Dream catcher

341 67 4
                                    

       Krist tersenyum menatap gulungan benang warna warni dan peralatan lain di kantong belanjanya. Hari ini ia berencana untuk membuat dream catcher bersama Jane. Psikiater pun menyarankan pada Krist untuk menyibukkan diri dengan melakukan hal positif agar tidak terus menerus memikirkan Fiat.

       Sebelum pulang Krist menyempatkan untuk menelpon Jane. Senyum itu masih terus terpajang di bibir Krist, Seolah enggan memudar.

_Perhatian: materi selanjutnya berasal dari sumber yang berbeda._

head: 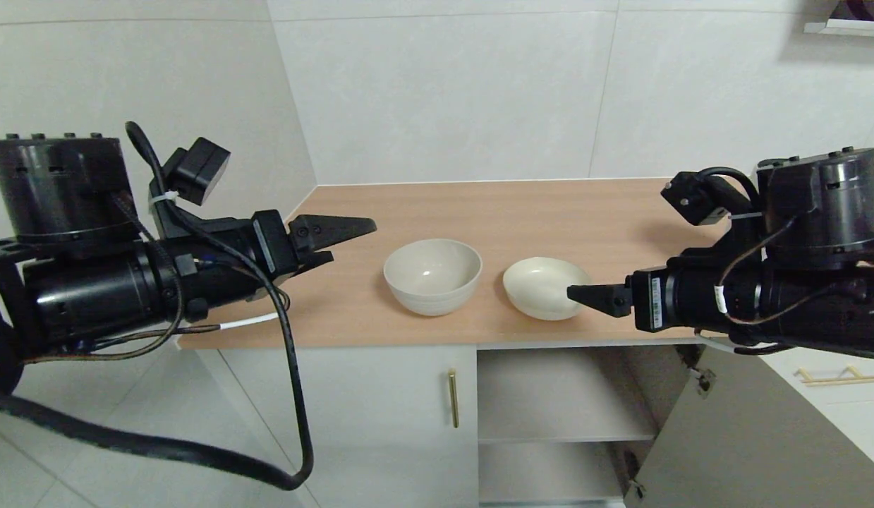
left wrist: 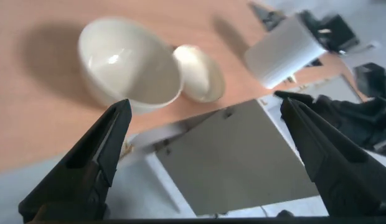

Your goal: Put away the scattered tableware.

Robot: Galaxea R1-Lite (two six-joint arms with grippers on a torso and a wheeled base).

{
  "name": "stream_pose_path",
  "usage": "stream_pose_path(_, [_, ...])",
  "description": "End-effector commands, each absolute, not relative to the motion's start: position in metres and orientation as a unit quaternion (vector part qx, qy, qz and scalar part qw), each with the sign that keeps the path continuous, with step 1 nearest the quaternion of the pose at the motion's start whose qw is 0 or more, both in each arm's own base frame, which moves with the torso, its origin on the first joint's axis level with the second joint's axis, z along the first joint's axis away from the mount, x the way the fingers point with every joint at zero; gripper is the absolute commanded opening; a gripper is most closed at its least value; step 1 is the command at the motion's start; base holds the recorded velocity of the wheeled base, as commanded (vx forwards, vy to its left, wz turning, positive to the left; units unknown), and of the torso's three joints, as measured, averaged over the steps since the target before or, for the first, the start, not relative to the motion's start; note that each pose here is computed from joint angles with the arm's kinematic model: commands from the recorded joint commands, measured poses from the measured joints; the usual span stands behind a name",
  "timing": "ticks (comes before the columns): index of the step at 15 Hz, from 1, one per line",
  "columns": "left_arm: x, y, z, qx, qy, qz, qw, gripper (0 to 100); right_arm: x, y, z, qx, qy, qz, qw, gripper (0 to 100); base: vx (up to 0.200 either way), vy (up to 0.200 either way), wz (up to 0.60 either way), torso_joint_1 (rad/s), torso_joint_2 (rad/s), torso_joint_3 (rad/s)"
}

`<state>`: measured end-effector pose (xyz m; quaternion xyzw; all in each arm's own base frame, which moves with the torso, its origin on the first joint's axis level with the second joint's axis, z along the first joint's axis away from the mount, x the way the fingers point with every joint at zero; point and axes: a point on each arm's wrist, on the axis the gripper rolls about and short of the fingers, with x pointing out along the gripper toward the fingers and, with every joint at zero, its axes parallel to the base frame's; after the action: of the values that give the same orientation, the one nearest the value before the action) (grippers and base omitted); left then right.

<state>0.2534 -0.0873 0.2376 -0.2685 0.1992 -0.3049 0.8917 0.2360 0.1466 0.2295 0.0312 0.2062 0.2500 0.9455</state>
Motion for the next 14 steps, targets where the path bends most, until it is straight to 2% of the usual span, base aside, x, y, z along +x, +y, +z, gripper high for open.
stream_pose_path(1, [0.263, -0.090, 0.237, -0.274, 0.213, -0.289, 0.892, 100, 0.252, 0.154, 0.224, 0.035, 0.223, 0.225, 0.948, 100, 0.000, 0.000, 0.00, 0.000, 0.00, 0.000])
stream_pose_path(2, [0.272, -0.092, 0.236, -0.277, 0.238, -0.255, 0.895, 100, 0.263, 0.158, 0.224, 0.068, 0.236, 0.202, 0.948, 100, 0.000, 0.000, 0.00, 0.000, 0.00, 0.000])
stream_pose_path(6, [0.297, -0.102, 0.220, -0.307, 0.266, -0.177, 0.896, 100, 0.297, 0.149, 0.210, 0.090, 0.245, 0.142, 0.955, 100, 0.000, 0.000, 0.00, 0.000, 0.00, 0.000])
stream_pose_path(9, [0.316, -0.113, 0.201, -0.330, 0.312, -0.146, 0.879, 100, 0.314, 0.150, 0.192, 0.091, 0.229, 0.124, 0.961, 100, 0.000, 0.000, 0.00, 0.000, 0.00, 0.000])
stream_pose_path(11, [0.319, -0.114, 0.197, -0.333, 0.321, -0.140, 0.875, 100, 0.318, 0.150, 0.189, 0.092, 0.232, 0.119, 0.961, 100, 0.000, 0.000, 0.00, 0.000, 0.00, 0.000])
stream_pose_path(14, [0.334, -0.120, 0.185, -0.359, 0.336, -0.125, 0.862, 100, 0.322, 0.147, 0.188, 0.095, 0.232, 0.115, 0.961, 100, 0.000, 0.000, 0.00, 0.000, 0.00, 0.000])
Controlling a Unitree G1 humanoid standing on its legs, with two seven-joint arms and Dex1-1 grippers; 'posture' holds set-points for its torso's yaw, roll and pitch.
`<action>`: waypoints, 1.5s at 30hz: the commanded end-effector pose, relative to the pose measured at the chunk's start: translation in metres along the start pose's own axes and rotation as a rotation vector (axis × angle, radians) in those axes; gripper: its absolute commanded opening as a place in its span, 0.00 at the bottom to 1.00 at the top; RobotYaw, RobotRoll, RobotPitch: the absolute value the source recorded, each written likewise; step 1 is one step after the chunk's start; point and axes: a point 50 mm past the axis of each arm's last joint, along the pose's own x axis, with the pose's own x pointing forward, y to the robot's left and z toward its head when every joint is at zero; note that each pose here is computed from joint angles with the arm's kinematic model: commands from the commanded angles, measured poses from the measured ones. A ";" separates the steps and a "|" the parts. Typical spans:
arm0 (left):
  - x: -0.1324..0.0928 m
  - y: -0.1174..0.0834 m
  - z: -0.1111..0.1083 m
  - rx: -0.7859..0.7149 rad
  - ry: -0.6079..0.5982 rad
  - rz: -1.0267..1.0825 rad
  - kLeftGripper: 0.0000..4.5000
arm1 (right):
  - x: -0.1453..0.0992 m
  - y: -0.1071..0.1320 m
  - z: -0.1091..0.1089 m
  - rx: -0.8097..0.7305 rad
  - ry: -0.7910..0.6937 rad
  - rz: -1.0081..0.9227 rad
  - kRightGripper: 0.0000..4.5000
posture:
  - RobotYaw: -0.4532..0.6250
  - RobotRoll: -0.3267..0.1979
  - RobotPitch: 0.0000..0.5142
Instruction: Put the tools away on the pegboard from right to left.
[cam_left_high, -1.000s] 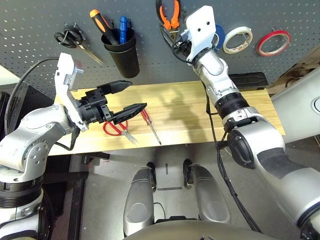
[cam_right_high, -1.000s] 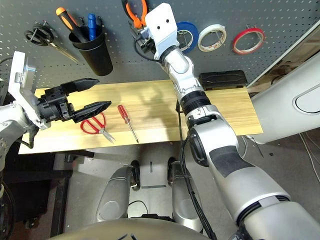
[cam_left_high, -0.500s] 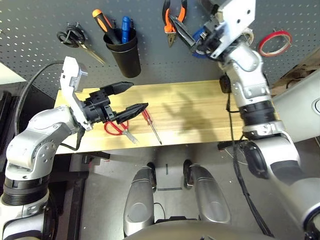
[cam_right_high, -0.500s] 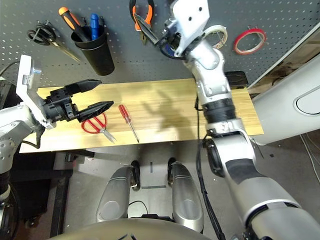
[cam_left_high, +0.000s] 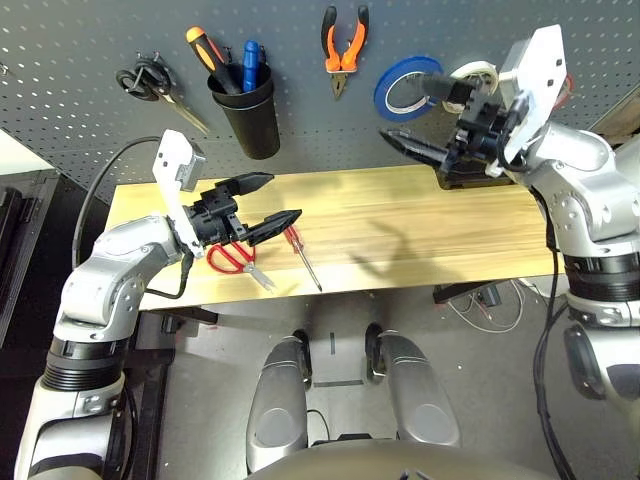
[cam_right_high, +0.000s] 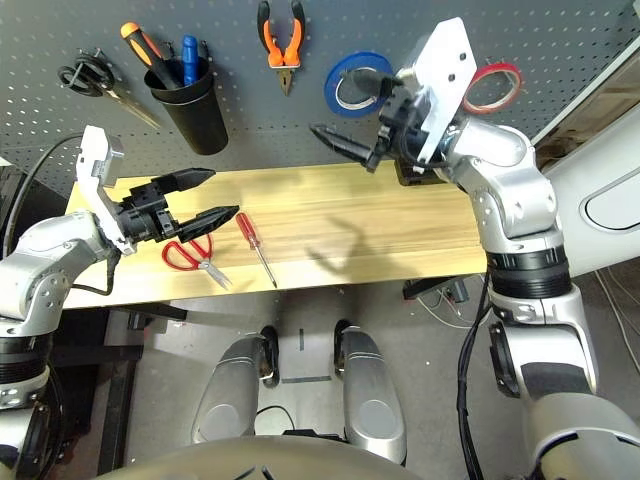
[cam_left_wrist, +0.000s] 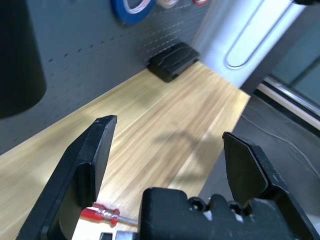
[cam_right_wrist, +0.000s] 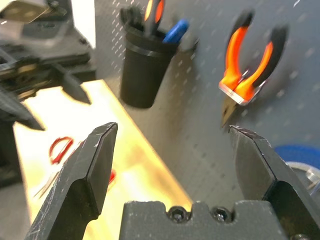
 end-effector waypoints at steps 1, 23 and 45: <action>0.006 0.003 -0.025 0.013 0.155 0.075 1.00 | -0.006 0.011 -0.022 0.055 0.063 0.038 0.99 | 0.35 0.62 0.23; 0.075 0.002 -0.090 -0.262 0.487 0.439 1.00 | -0.046 0.040 -0.100 0.143 0.185 0.269 0.99 | 0.36 0.62 0.17; 0.108 0.001 -0.147 -0.283 0.672 0.633 1.00 | -0.062 0.052 -0.104 0.142 0.200 0.340 0.99 | 0.29 0.62 0.24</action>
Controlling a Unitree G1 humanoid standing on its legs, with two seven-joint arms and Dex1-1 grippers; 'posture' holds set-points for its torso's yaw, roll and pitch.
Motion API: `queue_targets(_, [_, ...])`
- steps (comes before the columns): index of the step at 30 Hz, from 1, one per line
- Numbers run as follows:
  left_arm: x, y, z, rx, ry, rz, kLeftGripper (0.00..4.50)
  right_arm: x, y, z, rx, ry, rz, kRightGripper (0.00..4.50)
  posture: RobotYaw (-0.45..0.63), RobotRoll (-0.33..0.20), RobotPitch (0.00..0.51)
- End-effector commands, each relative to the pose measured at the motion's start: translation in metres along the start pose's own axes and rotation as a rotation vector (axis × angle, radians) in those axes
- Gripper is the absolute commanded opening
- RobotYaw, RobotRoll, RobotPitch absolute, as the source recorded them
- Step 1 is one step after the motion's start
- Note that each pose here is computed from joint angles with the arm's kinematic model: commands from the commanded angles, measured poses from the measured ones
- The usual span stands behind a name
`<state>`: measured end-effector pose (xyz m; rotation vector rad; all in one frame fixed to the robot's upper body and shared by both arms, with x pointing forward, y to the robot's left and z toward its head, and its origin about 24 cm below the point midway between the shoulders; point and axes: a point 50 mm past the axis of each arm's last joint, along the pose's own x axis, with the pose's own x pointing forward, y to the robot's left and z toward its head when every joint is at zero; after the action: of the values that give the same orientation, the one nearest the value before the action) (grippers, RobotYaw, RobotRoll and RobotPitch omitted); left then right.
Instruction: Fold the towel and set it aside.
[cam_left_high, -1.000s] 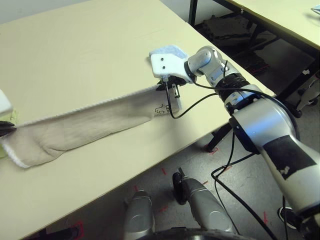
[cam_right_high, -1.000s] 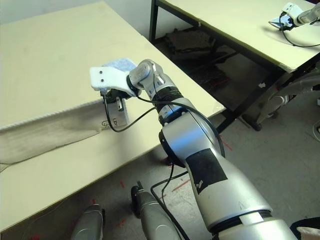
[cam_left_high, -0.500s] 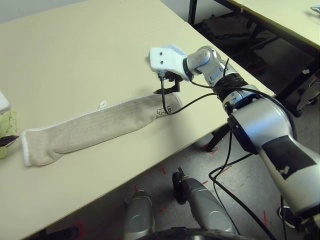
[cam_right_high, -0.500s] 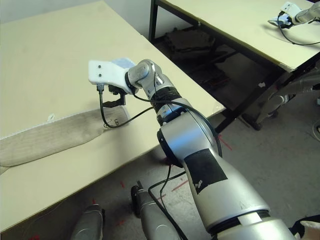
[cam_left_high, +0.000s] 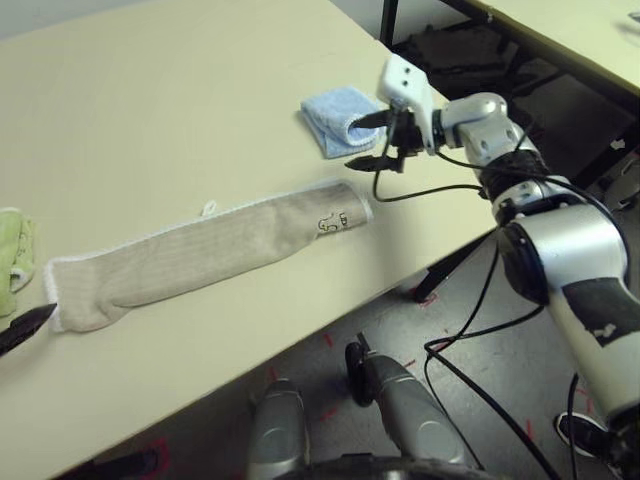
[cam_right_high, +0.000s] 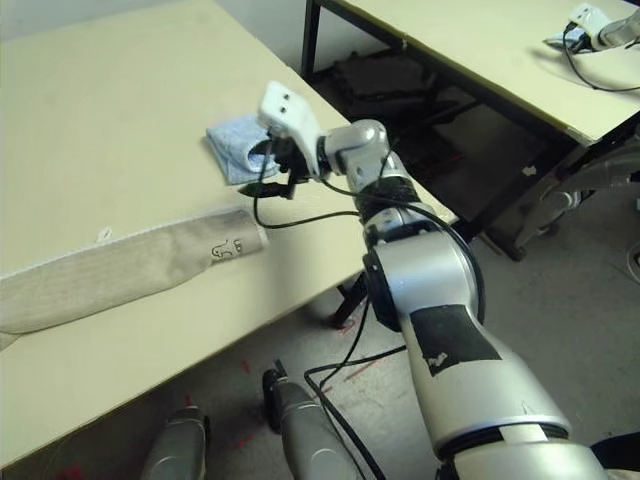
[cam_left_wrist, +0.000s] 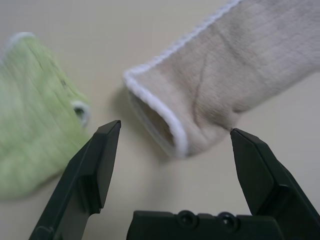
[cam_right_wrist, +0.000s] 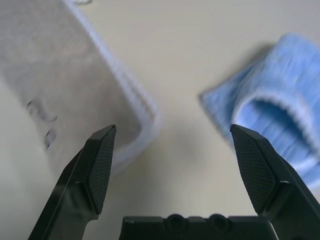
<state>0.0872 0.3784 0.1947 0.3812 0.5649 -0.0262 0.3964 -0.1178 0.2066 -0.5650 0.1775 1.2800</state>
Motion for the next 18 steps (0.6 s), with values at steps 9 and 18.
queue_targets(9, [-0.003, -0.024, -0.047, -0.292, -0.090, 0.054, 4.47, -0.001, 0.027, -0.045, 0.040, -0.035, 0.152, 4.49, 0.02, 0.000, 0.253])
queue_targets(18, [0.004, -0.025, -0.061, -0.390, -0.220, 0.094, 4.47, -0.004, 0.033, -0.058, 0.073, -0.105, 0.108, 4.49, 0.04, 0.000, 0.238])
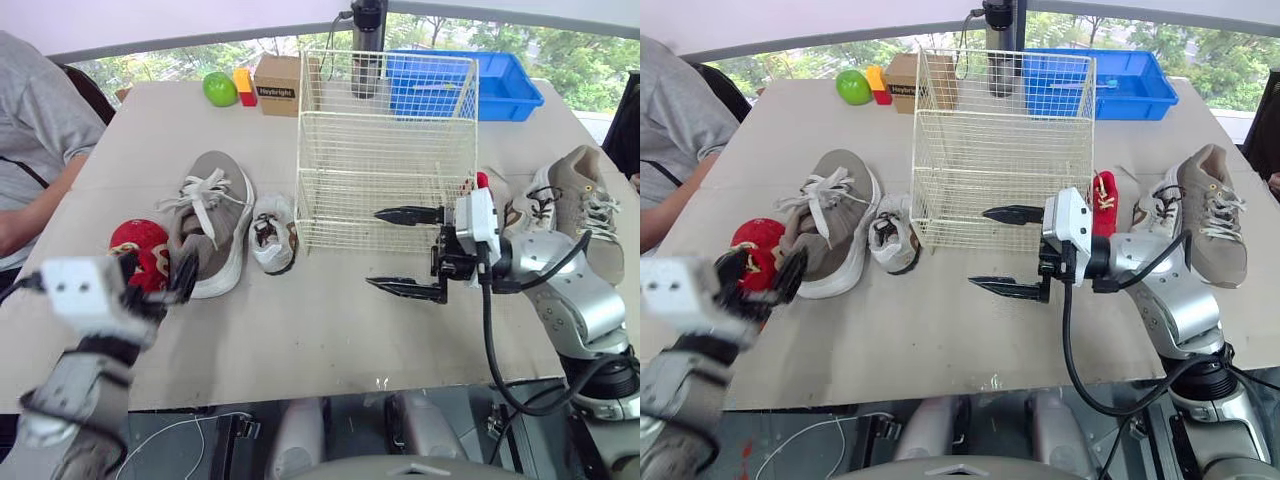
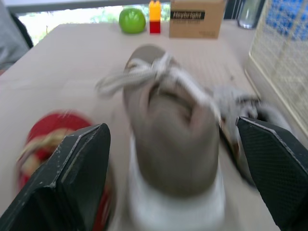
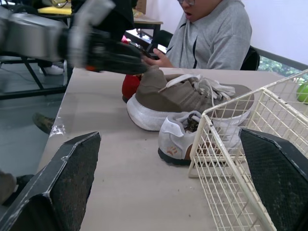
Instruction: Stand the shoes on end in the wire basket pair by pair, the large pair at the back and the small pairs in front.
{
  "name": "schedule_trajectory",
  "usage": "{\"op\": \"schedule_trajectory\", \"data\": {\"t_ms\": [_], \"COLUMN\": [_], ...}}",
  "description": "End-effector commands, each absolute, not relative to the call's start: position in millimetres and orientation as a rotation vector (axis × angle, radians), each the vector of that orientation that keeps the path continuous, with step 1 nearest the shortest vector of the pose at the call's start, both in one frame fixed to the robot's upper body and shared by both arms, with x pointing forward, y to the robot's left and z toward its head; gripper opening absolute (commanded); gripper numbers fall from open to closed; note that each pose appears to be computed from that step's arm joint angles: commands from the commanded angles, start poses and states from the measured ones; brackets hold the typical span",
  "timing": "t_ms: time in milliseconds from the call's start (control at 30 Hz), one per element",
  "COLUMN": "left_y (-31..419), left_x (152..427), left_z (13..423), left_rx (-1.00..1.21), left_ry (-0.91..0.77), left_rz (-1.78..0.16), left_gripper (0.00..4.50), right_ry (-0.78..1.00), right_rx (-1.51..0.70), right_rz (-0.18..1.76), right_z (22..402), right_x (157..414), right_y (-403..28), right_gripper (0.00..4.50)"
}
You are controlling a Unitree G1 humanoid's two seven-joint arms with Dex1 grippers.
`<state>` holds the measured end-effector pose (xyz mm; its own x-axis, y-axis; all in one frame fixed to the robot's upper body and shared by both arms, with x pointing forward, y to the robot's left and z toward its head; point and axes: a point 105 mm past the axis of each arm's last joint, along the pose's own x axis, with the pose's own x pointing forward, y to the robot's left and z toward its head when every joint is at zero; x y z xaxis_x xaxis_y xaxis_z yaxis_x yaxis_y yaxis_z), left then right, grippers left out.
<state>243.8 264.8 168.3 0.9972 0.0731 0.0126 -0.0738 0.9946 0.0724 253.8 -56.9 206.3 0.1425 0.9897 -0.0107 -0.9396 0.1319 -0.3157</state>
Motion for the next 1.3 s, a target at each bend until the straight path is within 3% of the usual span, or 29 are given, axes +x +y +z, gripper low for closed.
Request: {"op": "schedule_trajectory", "data": {"t_ms": [33, 367, 433, 500, 600, 700, 800, 933, 1100, 1300], "left_y": [268.7, 253.4, 244.3, 235.9, 234.6, 227.7, 204.3, 170.5, 154.6, 132.4], "left_x": [259.6, 270.0, 273.0, 269.7, 258.7, 252.9, 254.2, 256.8, 265.4, 267.5], "left_z": [153.6, 138.2, 164.0, 208.0, 250.4, 281.9, 307.3, 317.7, 314.0, 316.0], "left_rx": [0.074, 0.03, 0.018, -0.052, -0.086, -0.07, 0.092, 0.372, 0.615, 0.835], "left_ry": [0.043, 0.095, -0.049, -0.281, -0.492, -0.631, -0.709, -0.75, -0.783, -0.917], "left_rz": [0.113, 0.107, 0.092, 0.077, 0.086, 0.042, -0.125, -0.408, -0.605, -0.73], "left_gripper": [4.5, 1.55, 0.96, 0.73, 0.73, 0.73, 0.73, 0.73, 0.73, 0.73], "right_ry": [-0.289, -0.271, -0.279, -0.291, -0.307, -0.376, -0.404, -0.376, -0.319, -0.194], "right_rx": [-0.306, -0.32, -0.334, -0.372, -0.38, -0.331, -0.405, -0.546, -0.687, -0.972], "right_rz": [1.41, 1.376, 1.332, 1.295, 1.302, 1.31, 1.309, 1.298, 1.274, 1.276], "right_z": [217.2, 215.0, 216.2, 218.8, 230.0, 266.8, 304.9, 348.8, 394.9, 394.8], "right_x": [246.3, 244.8, 251.0, 256.1, 257.8, 262.0, 272.6, 293.5, 312.1, 336.0], "right_y": [-53.6, -56.4, -55.3, -53.6, -51.5, -49.3, -50.3, -52.5, -51.6, -39.6], "right_gripper": [4.46, 4.5, 4.5, 4.5, 4.5, 4.5, 4.5, 4.5, 4.5, 4.5]}}
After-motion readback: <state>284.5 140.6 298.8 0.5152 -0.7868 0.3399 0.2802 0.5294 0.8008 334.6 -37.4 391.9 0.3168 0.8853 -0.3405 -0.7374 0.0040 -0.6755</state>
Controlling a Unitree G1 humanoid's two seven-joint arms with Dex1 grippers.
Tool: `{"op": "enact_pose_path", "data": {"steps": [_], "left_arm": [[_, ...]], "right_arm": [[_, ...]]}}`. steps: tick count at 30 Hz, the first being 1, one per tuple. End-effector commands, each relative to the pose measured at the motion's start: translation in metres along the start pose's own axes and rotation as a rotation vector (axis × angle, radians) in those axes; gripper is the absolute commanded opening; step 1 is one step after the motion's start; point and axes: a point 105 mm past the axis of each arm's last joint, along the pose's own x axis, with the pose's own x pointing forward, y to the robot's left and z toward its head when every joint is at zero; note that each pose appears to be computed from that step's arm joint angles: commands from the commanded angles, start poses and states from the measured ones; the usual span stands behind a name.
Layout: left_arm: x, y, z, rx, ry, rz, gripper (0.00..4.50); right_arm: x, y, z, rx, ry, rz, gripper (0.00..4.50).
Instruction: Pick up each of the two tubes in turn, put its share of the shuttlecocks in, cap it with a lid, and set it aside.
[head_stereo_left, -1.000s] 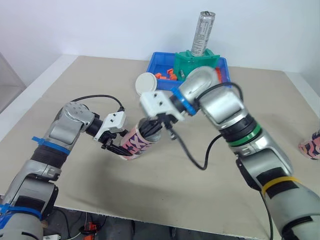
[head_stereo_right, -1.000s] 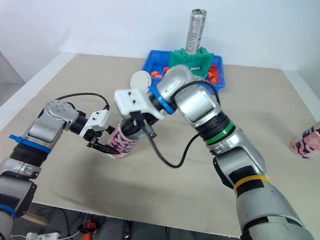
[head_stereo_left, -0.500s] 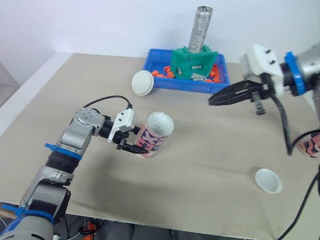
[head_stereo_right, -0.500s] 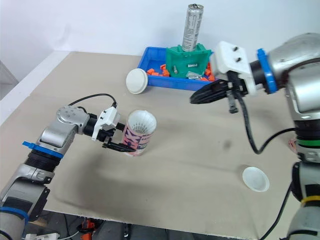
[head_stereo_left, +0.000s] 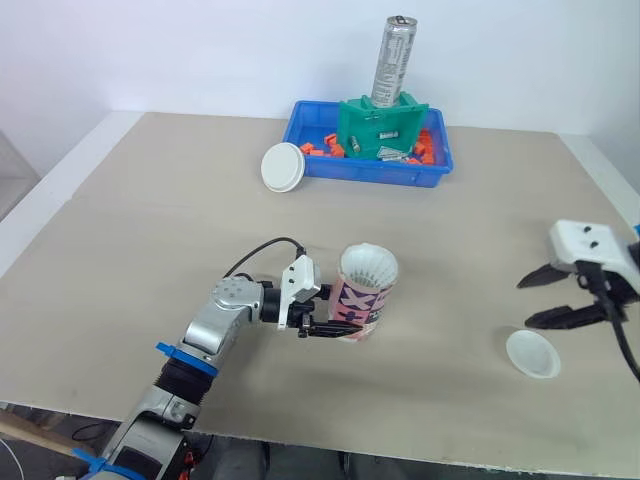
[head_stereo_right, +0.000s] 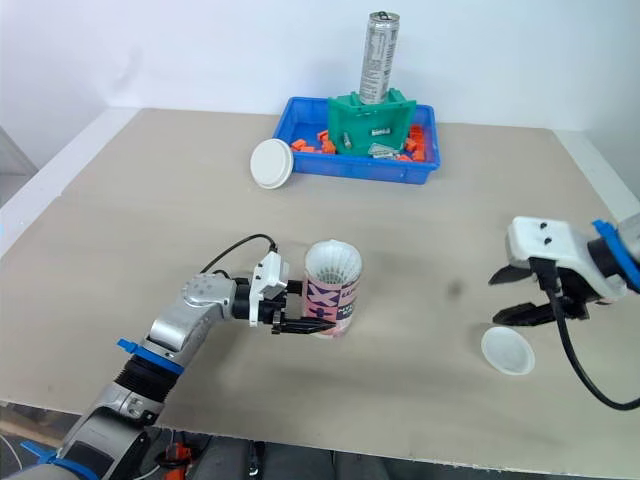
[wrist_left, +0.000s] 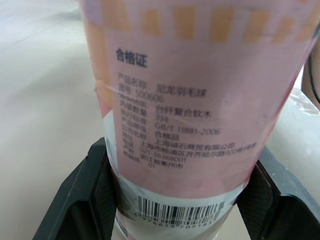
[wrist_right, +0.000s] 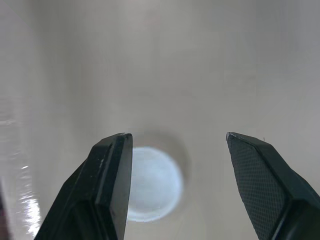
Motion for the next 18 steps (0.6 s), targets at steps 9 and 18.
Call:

       "Halo Jane, Sibuk ngga? Hari ini rencananya aku mau ngajak kamu bikin dream catcher. Aku udah beli bahan bahannya."
        "Halo kak, Aku ngga sibuk sibuk banget sih, Nanti aku ke rumah kakak deh."
       "Iya aku tunggu ya."

       Krist memutuskan sambungan telepon dan berniat untuk memasuki mobil. Namun ponselnya berdering, Membuat Krist mengurungkan niatnya untuk segera pulang. Rupanya panggilan dari Singto.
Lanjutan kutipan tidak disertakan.